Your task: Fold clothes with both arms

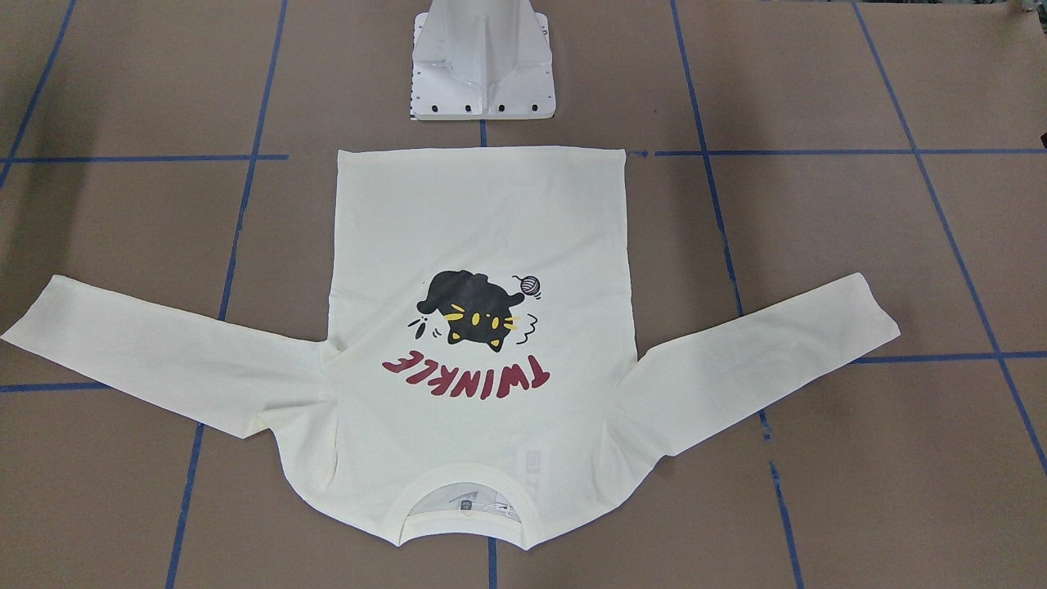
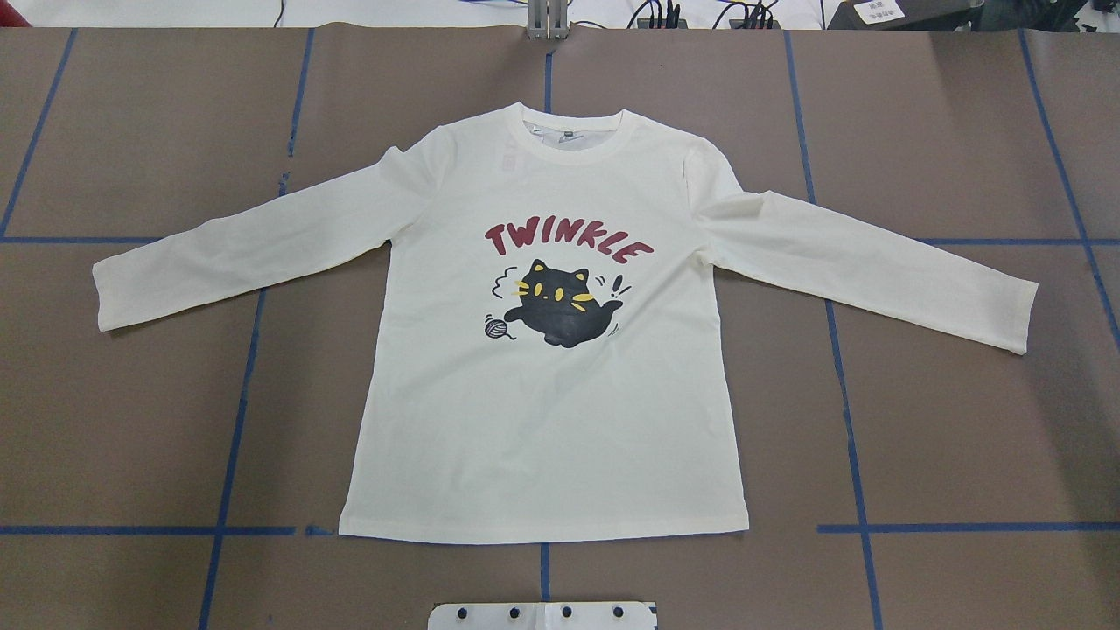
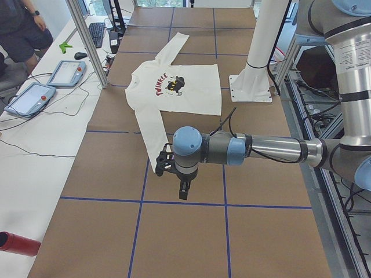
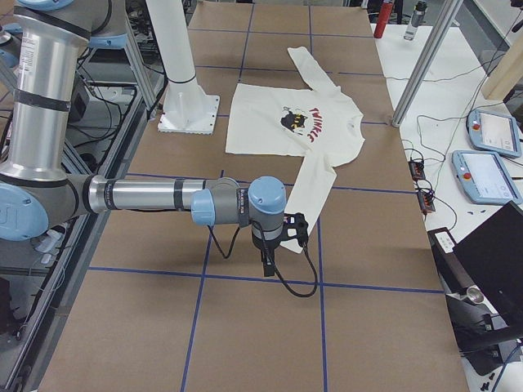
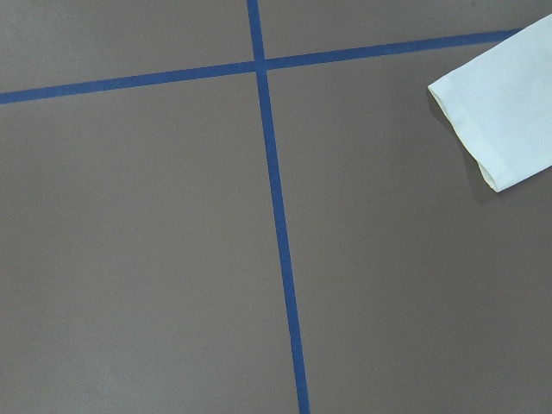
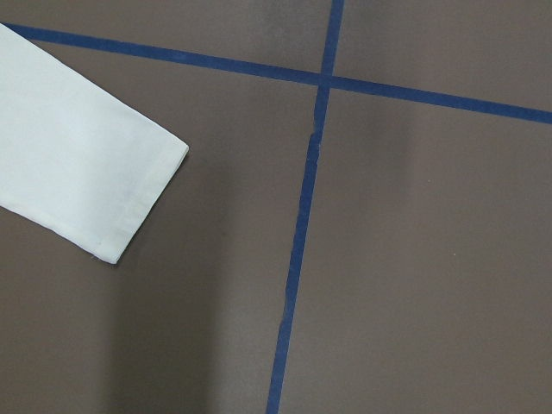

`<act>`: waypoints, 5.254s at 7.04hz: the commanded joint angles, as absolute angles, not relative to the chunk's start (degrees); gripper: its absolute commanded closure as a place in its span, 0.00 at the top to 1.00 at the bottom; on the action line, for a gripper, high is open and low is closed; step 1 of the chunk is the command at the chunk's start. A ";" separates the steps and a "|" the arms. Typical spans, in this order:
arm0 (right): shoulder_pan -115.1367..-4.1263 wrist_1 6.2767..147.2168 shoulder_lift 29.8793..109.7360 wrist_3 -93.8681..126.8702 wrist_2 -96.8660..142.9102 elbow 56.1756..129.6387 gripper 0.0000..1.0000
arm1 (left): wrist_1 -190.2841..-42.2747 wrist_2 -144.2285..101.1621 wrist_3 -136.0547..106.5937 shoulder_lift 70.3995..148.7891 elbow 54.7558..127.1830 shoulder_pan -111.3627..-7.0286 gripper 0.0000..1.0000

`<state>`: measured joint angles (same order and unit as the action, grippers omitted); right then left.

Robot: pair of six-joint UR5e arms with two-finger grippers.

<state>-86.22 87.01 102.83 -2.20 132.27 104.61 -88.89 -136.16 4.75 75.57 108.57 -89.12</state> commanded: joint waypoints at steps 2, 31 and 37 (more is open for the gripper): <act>-86.22 87.01 102.83 -2.28 132.28 106.59 1.00 | -88.94 -136.14 4.92 75.59 110.55 -89.12 1.00; -61.26 19.25 93.52 43.15 117.07 73.04 0.10 | -116.89 -135.18 5.01 82.79 107.84 -89.56 1.00; -61.35 42.60 91.06 43.15 117.16 91.76 0.00 | -116.89 -135.18 4.83 82.88 107.93 -89.65 1.00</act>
<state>-61.29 30.40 91.60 43.09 117.33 82.28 -116.90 -135.18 4.91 82.81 107.93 -89.64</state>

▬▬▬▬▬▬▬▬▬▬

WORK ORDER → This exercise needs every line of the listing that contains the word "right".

REPLY →
arm0 (right): shoulder_pan -115.1367..-4.1263 wrist_1 6.2767..147.2168 shoulder_lift 29.8793..109.7360 wrist_3 -93.8681..126.8702 wrist_2 -96.8660..142.9102 elbow 56.1756..129.6387 gripper 0.0000..1.0000
`<state>`: measured joint angles (same order and unit as the action, grippers omitted); right then left.

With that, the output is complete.